◆ Problem description: Begin with the first line of the entries below. Copy each line exactly, stopping after the one that contains "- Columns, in".

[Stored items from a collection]

================

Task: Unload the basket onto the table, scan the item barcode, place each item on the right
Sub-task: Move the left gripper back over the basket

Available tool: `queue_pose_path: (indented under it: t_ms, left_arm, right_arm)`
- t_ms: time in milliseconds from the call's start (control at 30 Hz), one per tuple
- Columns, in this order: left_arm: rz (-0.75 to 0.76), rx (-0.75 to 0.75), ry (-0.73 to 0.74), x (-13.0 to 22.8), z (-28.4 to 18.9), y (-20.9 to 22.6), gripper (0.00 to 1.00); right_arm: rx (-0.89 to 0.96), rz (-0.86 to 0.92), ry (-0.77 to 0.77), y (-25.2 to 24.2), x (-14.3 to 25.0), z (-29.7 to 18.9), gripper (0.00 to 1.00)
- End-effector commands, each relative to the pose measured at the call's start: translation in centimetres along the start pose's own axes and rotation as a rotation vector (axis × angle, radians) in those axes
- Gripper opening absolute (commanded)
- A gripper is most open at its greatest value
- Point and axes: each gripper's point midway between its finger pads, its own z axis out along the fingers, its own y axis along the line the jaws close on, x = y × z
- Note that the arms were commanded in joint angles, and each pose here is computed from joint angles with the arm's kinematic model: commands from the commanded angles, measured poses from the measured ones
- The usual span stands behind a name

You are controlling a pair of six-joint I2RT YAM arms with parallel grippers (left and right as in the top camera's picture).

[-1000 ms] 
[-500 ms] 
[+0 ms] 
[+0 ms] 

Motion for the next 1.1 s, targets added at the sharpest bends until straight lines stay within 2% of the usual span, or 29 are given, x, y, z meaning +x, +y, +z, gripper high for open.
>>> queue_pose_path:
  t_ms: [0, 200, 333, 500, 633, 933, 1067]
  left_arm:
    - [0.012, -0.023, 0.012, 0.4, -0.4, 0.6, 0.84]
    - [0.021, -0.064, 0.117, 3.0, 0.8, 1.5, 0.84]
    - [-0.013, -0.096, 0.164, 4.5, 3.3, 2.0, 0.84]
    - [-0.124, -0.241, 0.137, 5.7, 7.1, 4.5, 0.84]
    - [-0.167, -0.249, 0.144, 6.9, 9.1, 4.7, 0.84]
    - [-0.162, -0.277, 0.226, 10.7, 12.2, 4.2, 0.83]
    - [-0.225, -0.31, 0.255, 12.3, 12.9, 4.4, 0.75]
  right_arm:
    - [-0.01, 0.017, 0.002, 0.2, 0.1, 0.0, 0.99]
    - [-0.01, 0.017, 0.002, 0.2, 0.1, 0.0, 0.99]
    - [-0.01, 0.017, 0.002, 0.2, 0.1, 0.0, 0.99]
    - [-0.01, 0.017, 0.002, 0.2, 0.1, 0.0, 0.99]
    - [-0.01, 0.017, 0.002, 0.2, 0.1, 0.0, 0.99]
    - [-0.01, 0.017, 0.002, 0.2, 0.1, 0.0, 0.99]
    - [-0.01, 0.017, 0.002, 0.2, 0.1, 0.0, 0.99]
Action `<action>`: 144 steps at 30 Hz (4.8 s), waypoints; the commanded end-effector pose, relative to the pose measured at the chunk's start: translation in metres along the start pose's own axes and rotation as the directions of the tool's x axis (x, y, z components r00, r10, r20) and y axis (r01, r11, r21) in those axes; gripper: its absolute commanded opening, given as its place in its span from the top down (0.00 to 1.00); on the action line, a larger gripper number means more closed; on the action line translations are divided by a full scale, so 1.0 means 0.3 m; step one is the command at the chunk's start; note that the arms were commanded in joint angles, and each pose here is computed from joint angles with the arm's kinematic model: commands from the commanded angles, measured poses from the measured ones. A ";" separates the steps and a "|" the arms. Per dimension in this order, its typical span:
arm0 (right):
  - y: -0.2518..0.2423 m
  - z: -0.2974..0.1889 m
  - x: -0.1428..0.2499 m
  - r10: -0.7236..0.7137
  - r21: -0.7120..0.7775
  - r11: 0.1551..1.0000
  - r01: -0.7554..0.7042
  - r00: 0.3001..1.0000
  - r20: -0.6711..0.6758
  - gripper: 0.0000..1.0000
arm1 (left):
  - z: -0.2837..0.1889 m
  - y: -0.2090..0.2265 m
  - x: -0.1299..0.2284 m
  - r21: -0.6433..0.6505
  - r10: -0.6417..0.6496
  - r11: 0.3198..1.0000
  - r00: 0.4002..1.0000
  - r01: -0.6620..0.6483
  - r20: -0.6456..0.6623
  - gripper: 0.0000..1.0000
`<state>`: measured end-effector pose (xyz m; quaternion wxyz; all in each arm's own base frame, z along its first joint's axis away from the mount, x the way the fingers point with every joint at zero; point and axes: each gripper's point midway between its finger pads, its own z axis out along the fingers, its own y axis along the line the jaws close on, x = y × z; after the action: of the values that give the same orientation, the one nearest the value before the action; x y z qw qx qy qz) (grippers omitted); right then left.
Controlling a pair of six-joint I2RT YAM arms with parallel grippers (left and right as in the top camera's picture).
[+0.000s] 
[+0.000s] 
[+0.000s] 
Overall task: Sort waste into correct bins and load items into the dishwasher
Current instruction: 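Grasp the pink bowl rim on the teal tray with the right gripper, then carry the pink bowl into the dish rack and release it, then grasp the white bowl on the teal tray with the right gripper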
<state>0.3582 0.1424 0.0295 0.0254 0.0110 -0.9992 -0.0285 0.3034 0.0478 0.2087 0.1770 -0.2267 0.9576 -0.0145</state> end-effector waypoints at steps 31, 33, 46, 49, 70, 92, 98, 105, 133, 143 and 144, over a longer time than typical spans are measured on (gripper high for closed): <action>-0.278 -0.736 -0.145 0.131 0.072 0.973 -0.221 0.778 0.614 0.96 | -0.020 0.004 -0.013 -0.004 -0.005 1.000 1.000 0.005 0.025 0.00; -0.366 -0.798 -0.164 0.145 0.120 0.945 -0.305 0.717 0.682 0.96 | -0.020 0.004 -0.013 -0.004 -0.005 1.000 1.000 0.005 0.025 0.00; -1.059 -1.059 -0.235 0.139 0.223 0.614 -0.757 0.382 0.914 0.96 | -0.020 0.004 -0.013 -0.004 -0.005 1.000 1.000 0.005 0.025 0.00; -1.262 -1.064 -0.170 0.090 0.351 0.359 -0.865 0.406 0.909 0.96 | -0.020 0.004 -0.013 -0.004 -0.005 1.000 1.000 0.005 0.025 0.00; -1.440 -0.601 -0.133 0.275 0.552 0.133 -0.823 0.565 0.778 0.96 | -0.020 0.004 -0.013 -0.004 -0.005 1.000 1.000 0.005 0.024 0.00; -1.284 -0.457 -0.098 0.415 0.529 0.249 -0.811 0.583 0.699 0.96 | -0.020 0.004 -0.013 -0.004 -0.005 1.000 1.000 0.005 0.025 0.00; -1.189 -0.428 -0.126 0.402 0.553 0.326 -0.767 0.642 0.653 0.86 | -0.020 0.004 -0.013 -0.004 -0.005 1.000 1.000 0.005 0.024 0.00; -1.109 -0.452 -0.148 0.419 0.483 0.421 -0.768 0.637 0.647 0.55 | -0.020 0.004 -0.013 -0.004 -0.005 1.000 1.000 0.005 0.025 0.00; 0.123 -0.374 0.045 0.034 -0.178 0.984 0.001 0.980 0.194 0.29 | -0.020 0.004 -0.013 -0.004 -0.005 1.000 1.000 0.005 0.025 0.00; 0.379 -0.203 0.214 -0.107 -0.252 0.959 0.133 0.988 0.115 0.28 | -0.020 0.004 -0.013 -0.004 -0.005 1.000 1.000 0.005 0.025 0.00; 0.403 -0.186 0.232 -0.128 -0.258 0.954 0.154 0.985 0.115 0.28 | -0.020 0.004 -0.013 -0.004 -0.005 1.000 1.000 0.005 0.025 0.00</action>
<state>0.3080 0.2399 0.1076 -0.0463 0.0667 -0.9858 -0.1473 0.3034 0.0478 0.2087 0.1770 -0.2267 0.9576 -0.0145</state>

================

◆ Exercise answer:
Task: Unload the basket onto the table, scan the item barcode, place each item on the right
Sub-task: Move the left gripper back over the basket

Available tool: `queue_pose_path: (indented under it: t_ms, left_arm, right_arm)`
- t_ms: time in milliseconds from the call's start (control at 30 Hz), one per tuple
- Columns, in this order: left_arm: rz (-0.75 to 0.76), rx (-0.75 to 0.75), ry (-0.73 to 0.74), x (-13.0 to 22.8), z (-28.4 to 18.9), y (-20.9 to 22.6), gripper (0.00 to 1.00); right_arm: rx (-0.89 to 0.96), rz (-0.86 to 0.92), ry (-0.77 to 0.77), y (-25.2 to 24.2), x (-14.3 to 25.0), z (-29.7 to 18.9), gripper (0.00 to 1.00)

No additional output is expected.